Geoff Magliocchetti: We’ve seen some big moves this Silly Season, but I’m the most intrigued by Ross Chastain moving to the No. 42 Chip Ganassi Chevrolet. Chastain has never been granted the best equipment but has gone on to have a lucrative career on NASCAR’s lower levels. He’s a driver that earned his keep through on-track endeavors. Frankly, the move to such a big-name Cup ride is well overdue, with Chastain mostly working in low-budget machines. We’ve seen him stick around at places like Daytona and Talladega and run respectably in his lower-tier equipment. With the resources of CGR, Chastain should truly take off.
Turn 4: Lastly, we are down to the final four drivers to decide the championship this Sunday in Phoenix. With Joey Logano, Brad Keselowski, Denny Hamlin, and Chase Elliot battling for the title, who comes out on top?

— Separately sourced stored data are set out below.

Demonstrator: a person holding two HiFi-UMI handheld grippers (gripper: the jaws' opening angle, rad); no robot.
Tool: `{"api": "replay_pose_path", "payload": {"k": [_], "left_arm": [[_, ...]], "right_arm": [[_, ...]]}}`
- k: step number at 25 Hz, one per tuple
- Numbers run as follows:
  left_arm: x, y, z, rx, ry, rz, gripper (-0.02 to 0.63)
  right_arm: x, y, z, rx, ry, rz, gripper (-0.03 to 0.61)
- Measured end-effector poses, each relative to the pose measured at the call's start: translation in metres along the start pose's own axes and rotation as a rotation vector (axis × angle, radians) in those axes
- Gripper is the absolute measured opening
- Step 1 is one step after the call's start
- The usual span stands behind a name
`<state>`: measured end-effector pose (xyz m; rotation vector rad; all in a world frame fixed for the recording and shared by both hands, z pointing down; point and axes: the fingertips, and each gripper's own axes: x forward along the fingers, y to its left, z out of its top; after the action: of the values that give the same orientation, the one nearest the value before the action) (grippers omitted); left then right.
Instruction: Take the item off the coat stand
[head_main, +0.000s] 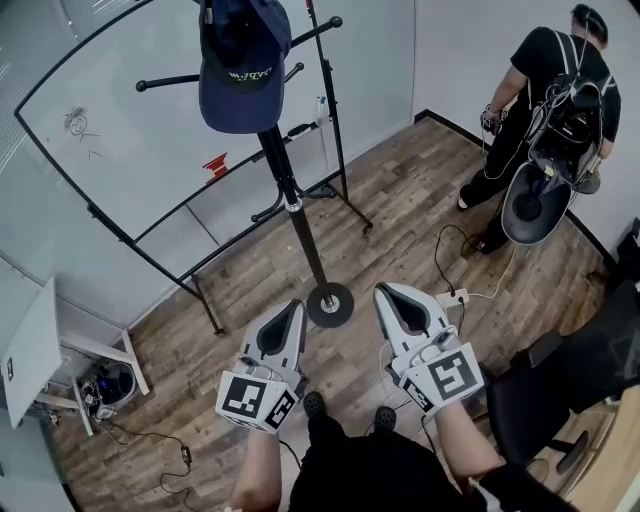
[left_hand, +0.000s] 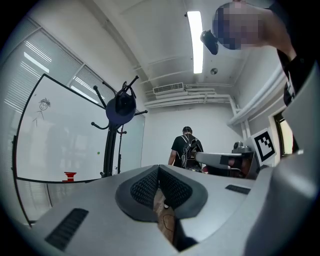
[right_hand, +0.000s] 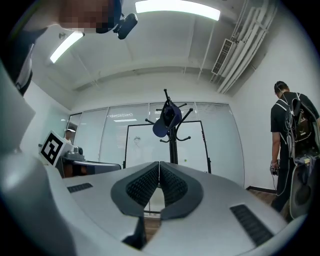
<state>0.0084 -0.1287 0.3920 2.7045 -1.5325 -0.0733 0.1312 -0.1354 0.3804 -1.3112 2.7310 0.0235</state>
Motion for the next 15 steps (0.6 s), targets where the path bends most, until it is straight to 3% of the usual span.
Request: {"api": "replay_pose_path", "payload": {"k": [15], "left_arm": [[0.023, 0.117, 0.037, -0.001, -0.072, -0.073, 0.015]], "right_arm": [[0.104, 0.024, 0.017, -0.059, -0.007, -0.109, 0.031]]}}
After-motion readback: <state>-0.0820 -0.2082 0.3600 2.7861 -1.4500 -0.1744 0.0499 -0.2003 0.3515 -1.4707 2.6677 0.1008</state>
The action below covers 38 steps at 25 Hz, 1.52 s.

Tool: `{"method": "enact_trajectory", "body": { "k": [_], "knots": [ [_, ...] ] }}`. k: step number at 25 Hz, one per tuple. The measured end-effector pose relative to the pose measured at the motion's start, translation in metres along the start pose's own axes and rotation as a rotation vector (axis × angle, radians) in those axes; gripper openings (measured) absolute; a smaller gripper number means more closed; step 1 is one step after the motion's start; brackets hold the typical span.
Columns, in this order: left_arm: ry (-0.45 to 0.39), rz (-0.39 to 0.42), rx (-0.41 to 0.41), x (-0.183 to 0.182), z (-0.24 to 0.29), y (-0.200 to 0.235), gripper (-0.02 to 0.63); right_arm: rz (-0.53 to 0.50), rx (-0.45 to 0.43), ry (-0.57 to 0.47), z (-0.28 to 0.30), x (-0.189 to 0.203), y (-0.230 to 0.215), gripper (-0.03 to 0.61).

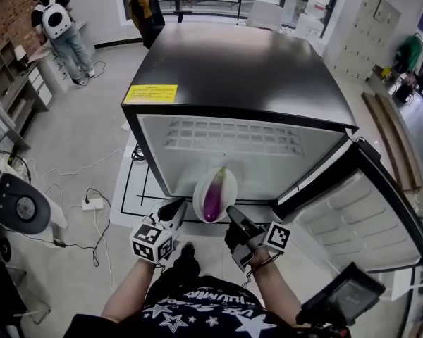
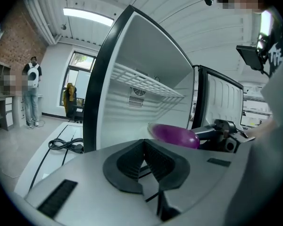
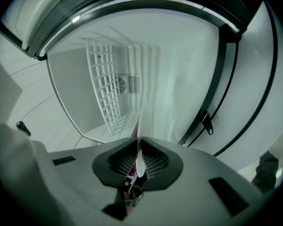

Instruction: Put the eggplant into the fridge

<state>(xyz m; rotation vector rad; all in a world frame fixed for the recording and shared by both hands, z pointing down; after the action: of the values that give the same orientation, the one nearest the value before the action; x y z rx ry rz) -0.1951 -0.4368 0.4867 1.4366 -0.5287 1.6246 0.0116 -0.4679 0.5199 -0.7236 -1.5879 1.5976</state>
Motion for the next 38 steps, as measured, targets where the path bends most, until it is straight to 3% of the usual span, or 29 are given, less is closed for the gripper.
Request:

Nathan Solomon: I’m going to go with Joey Logano winning his second title in three seasons. He won Phoenix in the spring before the coronavirus outbreak and is coming off a win in the round of eight. Two of his championship competitors, Chase Elliott and Brad Keselowski, haven’t won at Phoenix before, although Denny Hamlin has. However, Hamlin is coming off a rough round of eight, and I just don’t see him turning it around. My prediction is that Kevin Harvick will win the race being that he’s been historically dominant at Phoenix, and Joey Logano will take the title, finishing second.
Dylan Price: I am a big believer in momentum. Momentum can play more of an impact then things like experience at times, and I think that will show on Sunday. See, where Logano, Keselowski, and Hamlin have experience either winning the big race or being in it for all the marbles, Chase Elliot is the newcomer of the bunch. With 4 wins this year, Elliot has been one of the most consistent racers this year, and I firmly believe he will ride the wave of momentum he had from last Sunday to a championship.
Geoff Magliocchetti: Denny Hamlin gets his first title on Sunday.
King Kevin is gone, and in his wake, the successor is none other than Hamlin. This season has had a bit of an “If not now, when?” feel over in the No. 11 stables. Hamlin has never let off-track issues bother him, but he does appear to be a bit tired of the…well, tired…questions over whether this season is a disappointment without the title at the end. Hamlin has won nearly everything there is to win on a NASCAR Cup Series level, except the titular award at the end. That changes on Sunday in the desert.